→ **What to work on**: The response should be an exact transcription of the data below, free of images.

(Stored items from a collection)
┌────────
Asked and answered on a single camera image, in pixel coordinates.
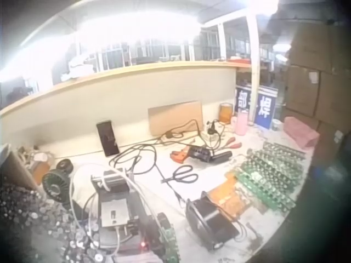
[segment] white chinese character
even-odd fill
[[[270,115],[270,104],[272,102],[271,98],[263,96],[259,102],[259,112],[258,115],[264,115],[264,118],[267,118]]]
[[[239,108],[246,108],[247,104],[247,92],[239,92]]]

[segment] black smartphone
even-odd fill
[[[120,149],[118,149],[117,146],[111,121],[100,122],[97,124],[97,128],[105,156],[108,157],[119,154]]]

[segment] beige partition
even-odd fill
[[[60,157],[101,150],[96,123],[111,120],[118,144],[151,139],[148,109],[198,100],[204,121],[234,102],[237,67],[226,62],[170,62],[116,69],[69,81],[3,109],[1,139],[38,145]]]

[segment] pink bottle
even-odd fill
[[[237,135],[245,135],[247,132],[248,111],[238,109],[237,119],[235,124],[235,133]]]

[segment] pink foam
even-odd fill
[[[284,119],[284,131],[302,149],[315,147],[319,140],[318,132],[295,117],[286,117]]]
└────────
→ **Exercise result**:
Asked and answered on a single camera image, in pixel coordinates.
[segment] white chinese character
even-odd fill
[[[270,115],[270,104],[272,102],[271,98],[263,96],[259,102],[259,112],[258,115],[264,115],[264,118],[267,118]]]
[[[239,108],[246,108],[247,104],[247,92],[239,92]]]

[segment] black smartphone
even-odd fill
[[[120,149],[118,149],[117,146],[111,121],[100,122],[97,124],[97,128],[105,156],[108,157],[119,154]]]

[segment] beige partition
even-odd fill
[[[60,157],[101,150],[96,123],[111,120],[118,144],[151,139],[148,109],[198,100],[204,121],[234,102],[237,67],[226,62],[170,62],[116,69],[69,81],[3,109],[1,139],[38,145]]]

[segment] pink bottle
even-odd fill
[[[237,135],[245,135],[247,132],[248,111],[238,109],[237,119],[235,124],[235,133]]]

[segment] pink foam
even-odd fill
[[[284,119],[284,131],[302,149],[315,147],[319,140],[318,132],[295,117],[286,117]]]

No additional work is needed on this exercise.